◆ Task objective: The entries below are to be copied exactly, with every picture left out.

◆ Available data:

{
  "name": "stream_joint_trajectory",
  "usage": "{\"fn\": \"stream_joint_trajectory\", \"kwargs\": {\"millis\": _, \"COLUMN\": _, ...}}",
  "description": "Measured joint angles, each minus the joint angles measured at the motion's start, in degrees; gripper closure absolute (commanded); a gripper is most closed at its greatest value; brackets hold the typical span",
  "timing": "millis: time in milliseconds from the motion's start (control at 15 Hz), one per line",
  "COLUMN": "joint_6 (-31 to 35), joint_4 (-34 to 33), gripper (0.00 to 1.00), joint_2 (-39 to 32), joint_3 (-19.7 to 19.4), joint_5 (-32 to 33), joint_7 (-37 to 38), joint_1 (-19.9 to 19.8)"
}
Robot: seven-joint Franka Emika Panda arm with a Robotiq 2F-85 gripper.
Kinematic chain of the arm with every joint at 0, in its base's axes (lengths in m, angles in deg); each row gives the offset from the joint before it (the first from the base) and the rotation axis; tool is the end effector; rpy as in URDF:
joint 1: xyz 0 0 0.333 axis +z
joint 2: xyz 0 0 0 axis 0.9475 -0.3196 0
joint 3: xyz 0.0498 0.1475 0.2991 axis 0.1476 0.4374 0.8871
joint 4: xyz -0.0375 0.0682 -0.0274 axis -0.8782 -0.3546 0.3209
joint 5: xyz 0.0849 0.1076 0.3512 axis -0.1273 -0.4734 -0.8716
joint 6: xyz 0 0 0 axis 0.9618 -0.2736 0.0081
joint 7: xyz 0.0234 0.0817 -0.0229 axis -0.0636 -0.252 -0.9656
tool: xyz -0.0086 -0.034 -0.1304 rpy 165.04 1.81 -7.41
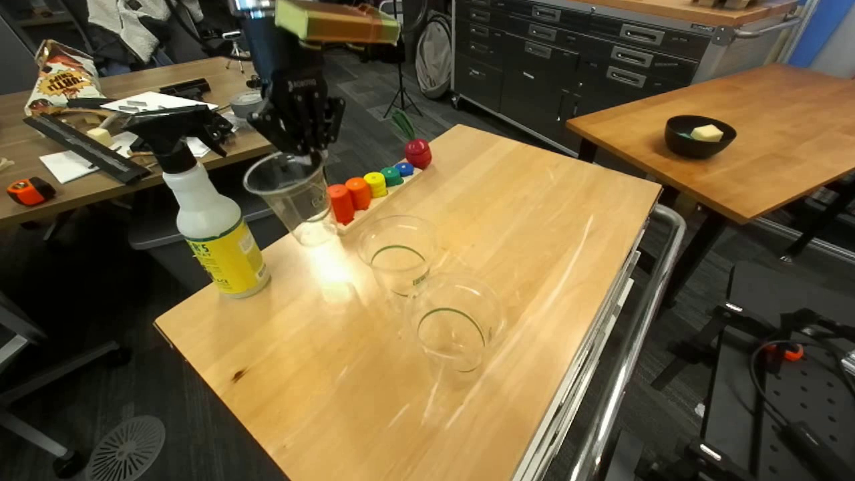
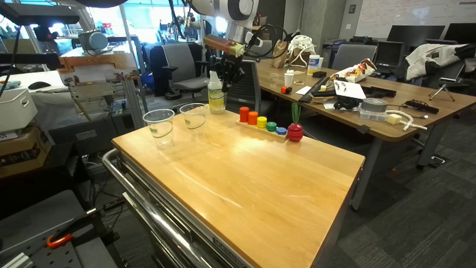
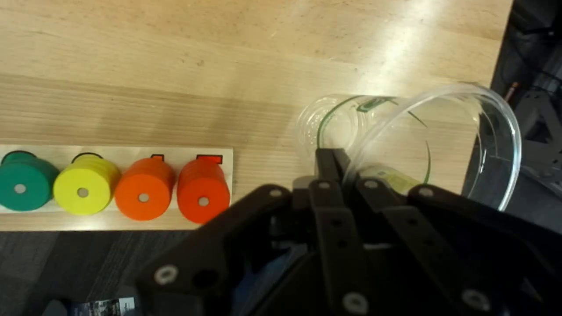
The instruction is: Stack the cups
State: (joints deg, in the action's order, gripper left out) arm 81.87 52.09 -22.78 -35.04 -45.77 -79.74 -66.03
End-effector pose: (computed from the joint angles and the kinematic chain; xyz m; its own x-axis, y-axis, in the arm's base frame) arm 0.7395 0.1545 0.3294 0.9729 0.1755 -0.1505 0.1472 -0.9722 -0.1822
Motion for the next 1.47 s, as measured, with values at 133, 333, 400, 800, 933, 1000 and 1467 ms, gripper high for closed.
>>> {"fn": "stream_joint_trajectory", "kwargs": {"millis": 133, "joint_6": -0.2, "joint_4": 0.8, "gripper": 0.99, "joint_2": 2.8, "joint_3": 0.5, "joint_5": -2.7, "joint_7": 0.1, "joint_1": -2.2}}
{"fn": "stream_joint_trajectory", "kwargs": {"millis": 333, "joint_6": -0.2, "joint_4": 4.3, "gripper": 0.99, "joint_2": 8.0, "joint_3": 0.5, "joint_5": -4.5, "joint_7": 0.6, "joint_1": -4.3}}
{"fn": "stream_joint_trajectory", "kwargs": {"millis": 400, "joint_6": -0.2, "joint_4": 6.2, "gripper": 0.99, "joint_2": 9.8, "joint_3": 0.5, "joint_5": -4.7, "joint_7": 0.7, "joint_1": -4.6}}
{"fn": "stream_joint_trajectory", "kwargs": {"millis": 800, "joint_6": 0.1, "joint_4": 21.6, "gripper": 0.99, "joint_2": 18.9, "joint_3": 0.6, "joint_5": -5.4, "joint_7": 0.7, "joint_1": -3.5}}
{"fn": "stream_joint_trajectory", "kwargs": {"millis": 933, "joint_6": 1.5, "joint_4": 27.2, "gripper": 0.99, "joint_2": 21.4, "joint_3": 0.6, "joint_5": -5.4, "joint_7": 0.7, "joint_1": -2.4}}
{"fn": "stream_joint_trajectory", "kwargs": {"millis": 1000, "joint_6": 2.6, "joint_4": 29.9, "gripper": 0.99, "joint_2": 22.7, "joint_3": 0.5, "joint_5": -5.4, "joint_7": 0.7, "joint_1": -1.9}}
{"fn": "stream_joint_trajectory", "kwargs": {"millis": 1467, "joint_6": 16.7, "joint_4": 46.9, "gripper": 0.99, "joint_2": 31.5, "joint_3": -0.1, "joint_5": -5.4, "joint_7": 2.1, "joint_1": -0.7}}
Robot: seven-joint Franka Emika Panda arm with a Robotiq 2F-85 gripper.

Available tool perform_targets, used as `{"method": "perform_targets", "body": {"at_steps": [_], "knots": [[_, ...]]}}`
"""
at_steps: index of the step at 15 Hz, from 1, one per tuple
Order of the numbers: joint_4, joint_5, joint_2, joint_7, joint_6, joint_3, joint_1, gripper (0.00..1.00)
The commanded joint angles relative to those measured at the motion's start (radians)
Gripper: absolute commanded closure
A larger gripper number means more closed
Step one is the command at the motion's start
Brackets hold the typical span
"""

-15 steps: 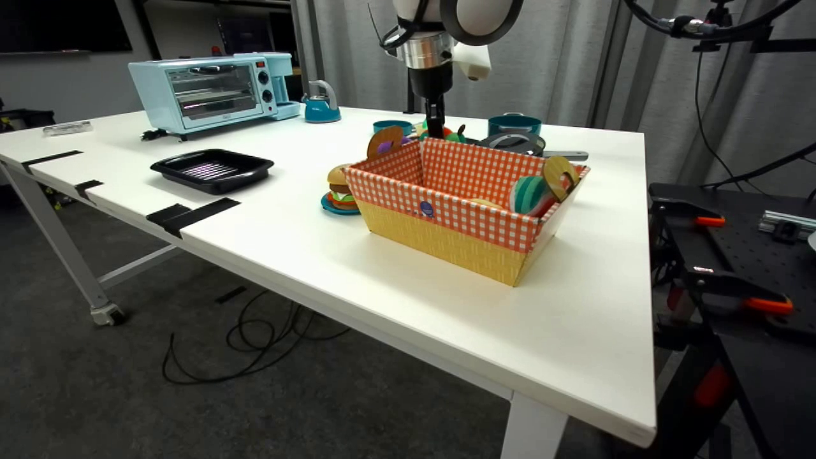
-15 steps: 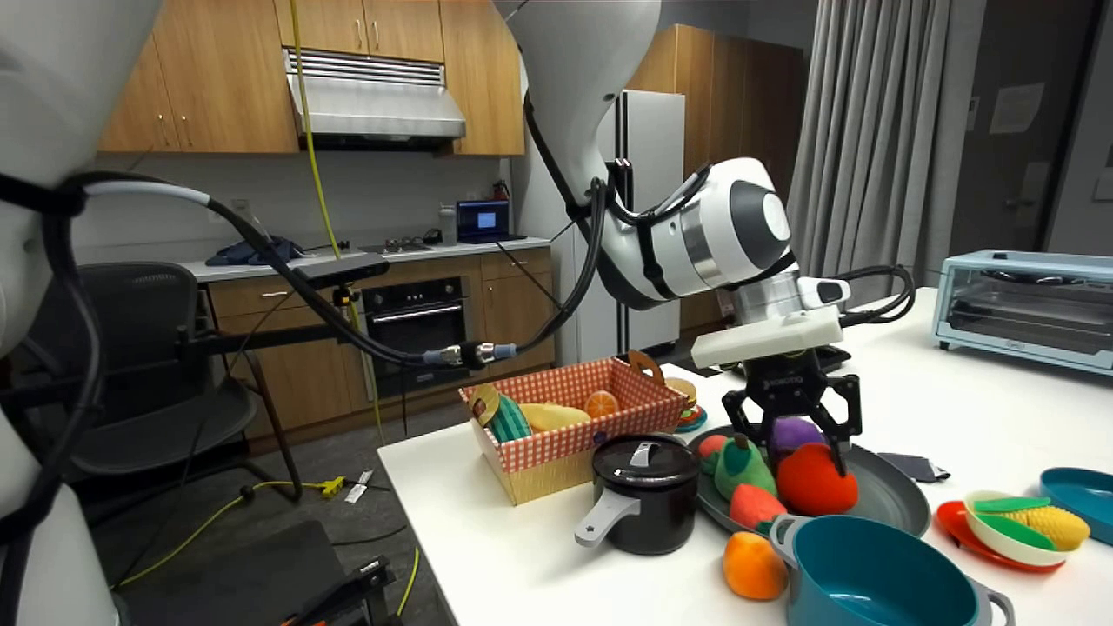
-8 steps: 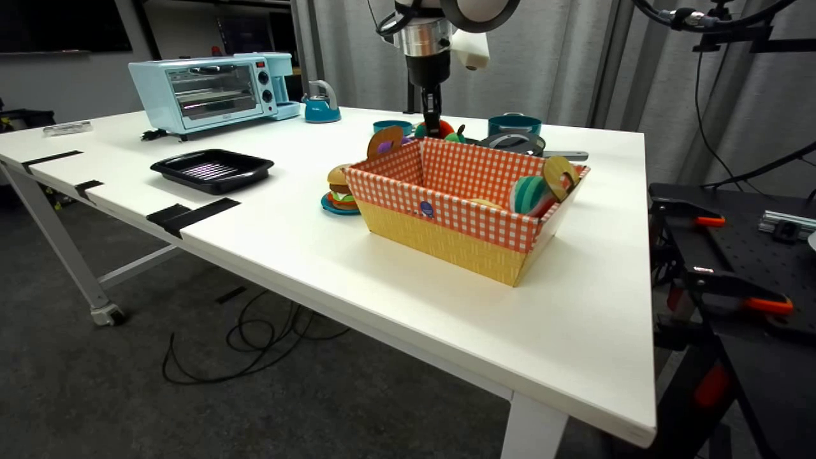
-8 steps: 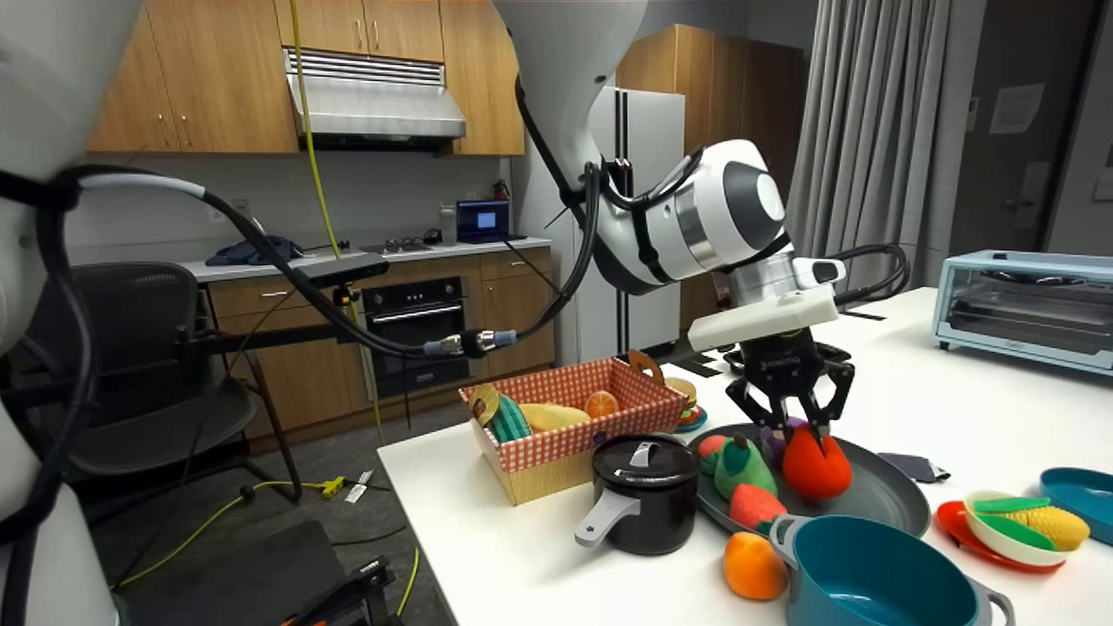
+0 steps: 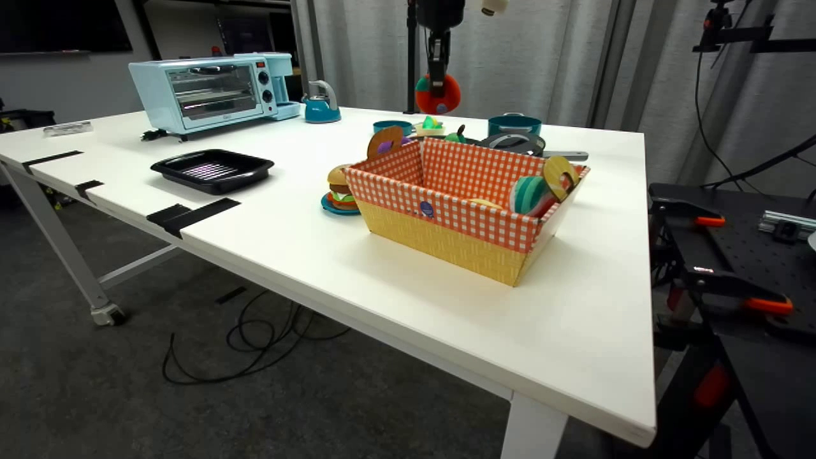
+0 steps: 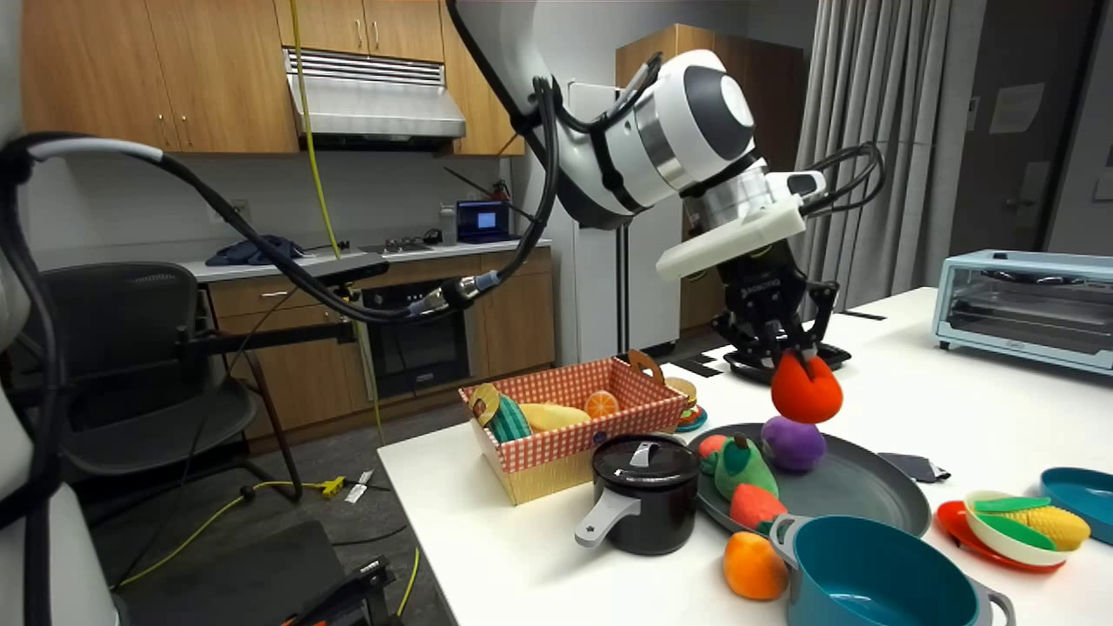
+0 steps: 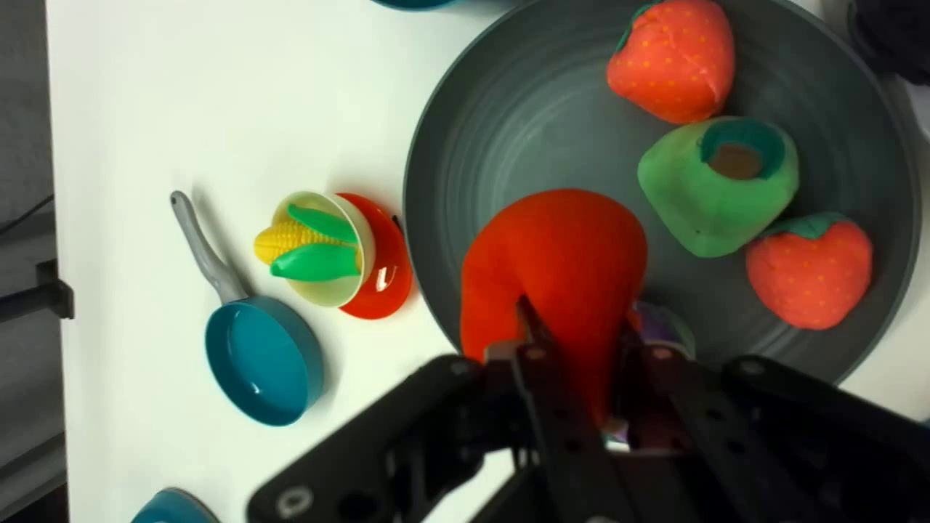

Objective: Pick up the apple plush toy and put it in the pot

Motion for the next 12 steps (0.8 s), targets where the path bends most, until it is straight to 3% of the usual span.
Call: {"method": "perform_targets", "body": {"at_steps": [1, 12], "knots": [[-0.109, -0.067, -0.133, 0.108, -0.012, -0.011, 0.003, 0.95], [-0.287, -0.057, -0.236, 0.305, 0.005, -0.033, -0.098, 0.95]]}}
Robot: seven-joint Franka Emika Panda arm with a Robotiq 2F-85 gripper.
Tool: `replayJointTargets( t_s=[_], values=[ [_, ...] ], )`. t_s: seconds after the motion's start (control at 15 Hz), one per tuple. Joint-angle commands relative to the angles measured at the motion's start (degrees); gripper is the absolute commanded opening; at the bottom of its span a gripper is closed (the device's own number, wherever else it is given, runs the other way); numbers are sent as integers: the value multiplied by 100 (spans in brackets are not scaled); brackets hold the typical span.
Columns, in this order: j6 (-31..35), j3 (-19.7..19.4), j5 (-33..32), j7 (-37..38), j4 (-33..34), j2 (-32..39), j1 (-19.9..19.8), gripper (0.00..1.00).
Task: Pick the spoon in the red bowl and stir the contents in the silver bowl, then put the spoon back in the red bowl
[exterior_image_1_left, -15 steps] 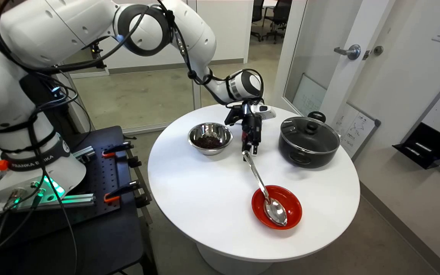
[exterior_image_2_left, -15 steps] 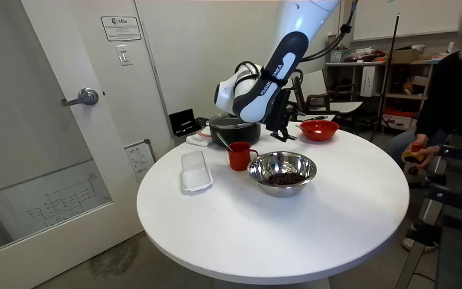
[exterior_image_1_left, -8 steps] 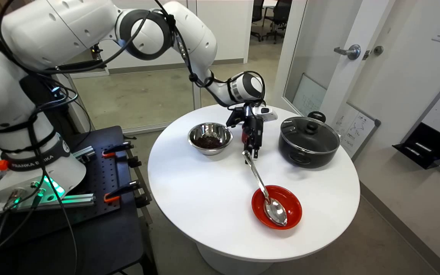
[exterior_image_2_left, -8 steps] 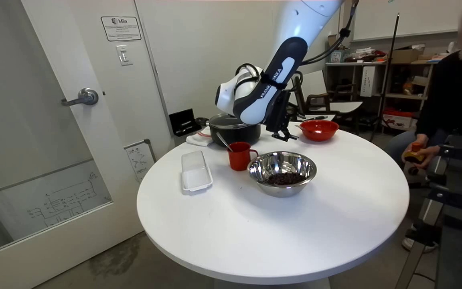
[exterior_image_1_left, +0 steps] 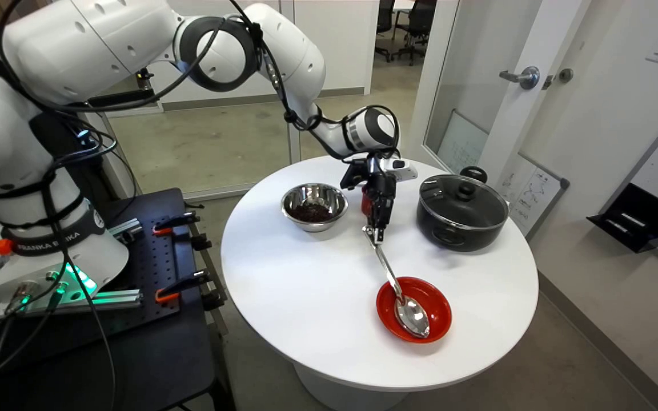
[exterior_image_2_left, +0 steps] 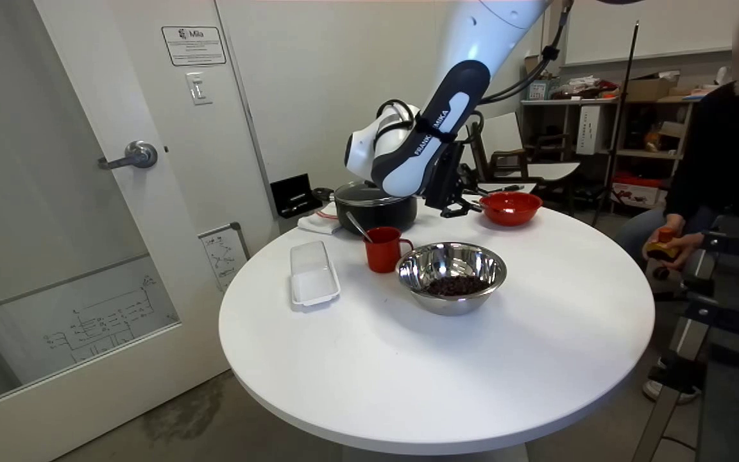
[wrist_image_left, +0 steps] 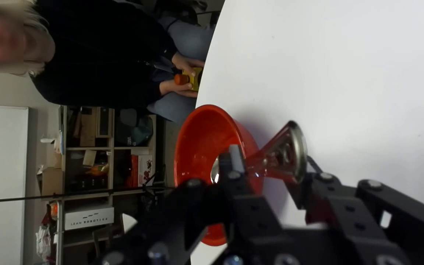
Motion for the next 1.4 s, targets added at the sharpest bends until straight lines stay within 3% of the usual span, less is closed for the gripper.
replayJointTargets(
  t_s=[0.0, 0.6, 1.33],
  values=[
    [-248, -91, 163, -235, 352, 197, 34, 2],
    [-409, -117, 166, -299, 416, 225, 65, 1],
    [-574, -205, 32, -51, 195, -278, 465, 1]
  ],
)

◆ Answer area:
{
  "name": "stream_joint_trajectory",
  "usage": "{\"fn\": \"stream_joint_trajectory\", \"kwargs\": {\"millis\": _, \"COLUMN\": _, ...}}",
  "description": "Measured joint angles, each minus the joint angles measured at the motion's start, in degrees; gripper closure absolute (commanded); a gripper is most closed at its greatest value; brackets hold the typical span",
  "timing": "millis: time in milliseconds from the motion's start (control at 15 Hz), one per line",
  "COLUMN": "joint_6 (-31 to 35), joint_4 (-34 to 33), gripper (0.00 to 1.00), joint_2 (-39 to 32), joint_3 (-19.7 to 19.4), joint_5 (-32 to 33), joint_7 (-37 to 38), joint_1 (-19.9 to 19.8)"
}
Robot: seven-joint Franka Emika Panda arm with a Robotiq 2F-85 gripper.
Kinematic chain of the arm with every joint at 0, in its base's axes (lengths in m, angles in deg); each row gives the offset from the joint before it (the first from the base) and the rotation axis; tool is the end effector; rpy as in URDF:
joint 1: xyz 0 0 0.333 axis +z
joint 2: xyz 0 0 0 axis 0.9475 -0.3196 0
joint 3: xyz 0.0498 0.1475 0.2991 axis 0.1476 0.4374 0.8871
joint 4: xyz -0.0375 0.0682 -0.0274 axis -0.8782 -0.3546 0.3209
joint 5: xyz 0.0849 0.1076 0.3512 axis -0.1273 -0.4734 -0.8716
joint 6: xyz 0 0 0 axis 0.9618 -0.2736 0.0081
joint 7: xyz 0.0234 0.0817 -0.0229 axis -0.0636 -0.252 -0.9656
tool: xyz -0.0086 -0.034 -0.1304 rpy 165.04 1.81 -7.41
The instruction is: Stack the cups
State: (joints deg, in the action's order, gripper left out) arm 81.87 52.09 -22.78 -35.04 -45.77 -79.74 -66.03
End-effector pose: (computed from the joint angles and the kinematic chain; xyz m; its own x-axis, y-axis, in the arm's base frame) arm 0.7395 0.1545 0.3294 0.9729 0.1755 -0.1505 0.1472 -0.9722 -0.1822
Motion for the next 1.47 s, as measured, with values at 133, 333, 400, 800, 933, 1000 and 1467 ms, gripper high for closed.
>>> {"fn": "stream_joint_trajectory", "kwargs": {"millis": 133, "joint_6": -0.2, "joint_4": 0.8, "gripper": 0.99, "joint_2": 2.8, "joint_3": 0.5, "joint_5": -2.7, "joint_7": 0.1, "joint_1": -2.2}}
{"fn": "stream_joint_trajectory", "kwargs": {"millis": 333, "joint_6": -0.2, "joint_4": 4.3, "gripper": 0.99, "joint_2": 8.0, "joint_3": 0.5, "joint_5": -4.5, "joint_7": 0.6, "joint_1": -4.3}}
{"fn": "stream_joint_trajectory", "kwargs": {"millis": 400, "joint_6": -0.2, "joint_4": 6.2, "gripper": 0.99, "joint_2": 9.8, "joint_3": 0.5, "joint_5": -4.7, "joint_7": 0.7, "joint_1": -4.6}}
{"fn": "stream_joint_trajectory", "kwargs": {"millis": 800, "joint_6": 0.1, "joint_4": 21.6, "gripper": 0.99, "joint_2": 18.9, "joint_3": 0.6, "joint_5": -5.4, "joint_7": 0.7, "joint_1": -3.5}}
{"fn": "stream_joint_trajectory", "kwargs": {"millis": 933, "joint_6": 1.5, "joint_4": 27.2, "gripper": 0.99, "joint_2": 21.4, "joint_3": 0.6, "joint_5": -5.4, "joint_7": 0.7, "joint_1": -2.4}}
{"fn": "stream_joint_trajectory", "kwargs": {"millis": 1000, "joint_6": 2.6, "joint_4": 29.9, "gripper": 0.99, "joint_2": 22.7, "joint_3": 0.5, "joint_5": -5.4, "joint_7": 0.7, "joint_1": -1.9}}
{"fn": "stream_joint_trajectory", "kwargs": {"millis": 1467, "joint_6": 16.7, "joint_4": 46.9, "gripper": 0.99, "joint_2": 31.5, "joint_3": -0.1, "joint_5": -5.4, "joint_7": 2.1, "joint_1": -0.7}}
Robot: seven-joint Franka Emika Panda arm with a Robotiq 2F-85 gripper.

Available tool perform_targets, used as `{"method": "perform_targets", "body": {"at_steps": [_], "knots": [[_, ...]]}}`
"""
at_steps: index of the step at 15 Hz, from 1, one per tuple
Order of the numbers: joint_4, joint_5, joint_2, joint_7, joint_6, joint_3, joint_1, gripper (0.00..1.00)
The commanded joint angles relative to those measured at the motion's start (radians)
Gripper: absolute commanded closure
A larger gripper number means more closed
Step one is the command at the motion's start
Brackets hold the typical span
"""

-15 steps: 
-15 steps: 
-8 steps: 
-8 steps: 
+0 steps: 
+0 steps: 
+0 steps: 

Objective: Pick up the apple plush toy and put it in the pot

Motion for the next 12 steps (0.8 s), targets where the path bends most, until it is straight to 3% of the usual span.
Call: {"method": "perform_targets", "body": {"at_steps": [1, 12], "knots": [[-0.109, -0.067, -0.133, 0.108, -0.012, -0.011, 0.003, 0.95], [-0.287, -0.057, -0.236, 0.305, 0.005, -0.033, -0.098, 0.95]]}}
Robot: seven-joint Franka Emika Panda arm with a Robotiq 2F-85 gripper.
Tool: `replayJointTargets( t_s=[_], values=[ [_, ...] ], )`. t_s: seconds after the motion's start (control at 15 Hz), one per tuple. Joint-angle commands relative to the angles measured at the motion's start (degrees); gripper is the absolute commanded opening; at the bottom of its span a gripper is closed (the device's own number, wherever else it is given, runs the other way); numbers are sent as integers: the value multiplied by 100 (spans in brackets are not scaled); brackets hold the typical span.
Columns, in this order: j6 (-31..35), j3 (-19.7..19.4), j5 (-33..32), j7 (-37..38), j4 (-33..34), j2 (-32..39), j1 (-19.9..19.8), gripper (0.00..1.00).
Task: Pick the spoon in the red bowl and stir the contents in the silver bowl, then put the spoon back in the red bowl
[exterior_image_1_left, -15 steps] 
[exterior_image_2_left, -15 steps] 
[exterior_image_1_left, -8 steps] 
[exterior_image_2_left, -8 steps] 
[exterior_image_1_left, +0 steps] 
[exterior_image_2_left, +0 steps] 
[wrist_image_left, +0 steps] 
Motion for the next 1.4 s, targets added at the sharpest bends until straight lines stay within 3% of the usual span, less is closed for the gripper.
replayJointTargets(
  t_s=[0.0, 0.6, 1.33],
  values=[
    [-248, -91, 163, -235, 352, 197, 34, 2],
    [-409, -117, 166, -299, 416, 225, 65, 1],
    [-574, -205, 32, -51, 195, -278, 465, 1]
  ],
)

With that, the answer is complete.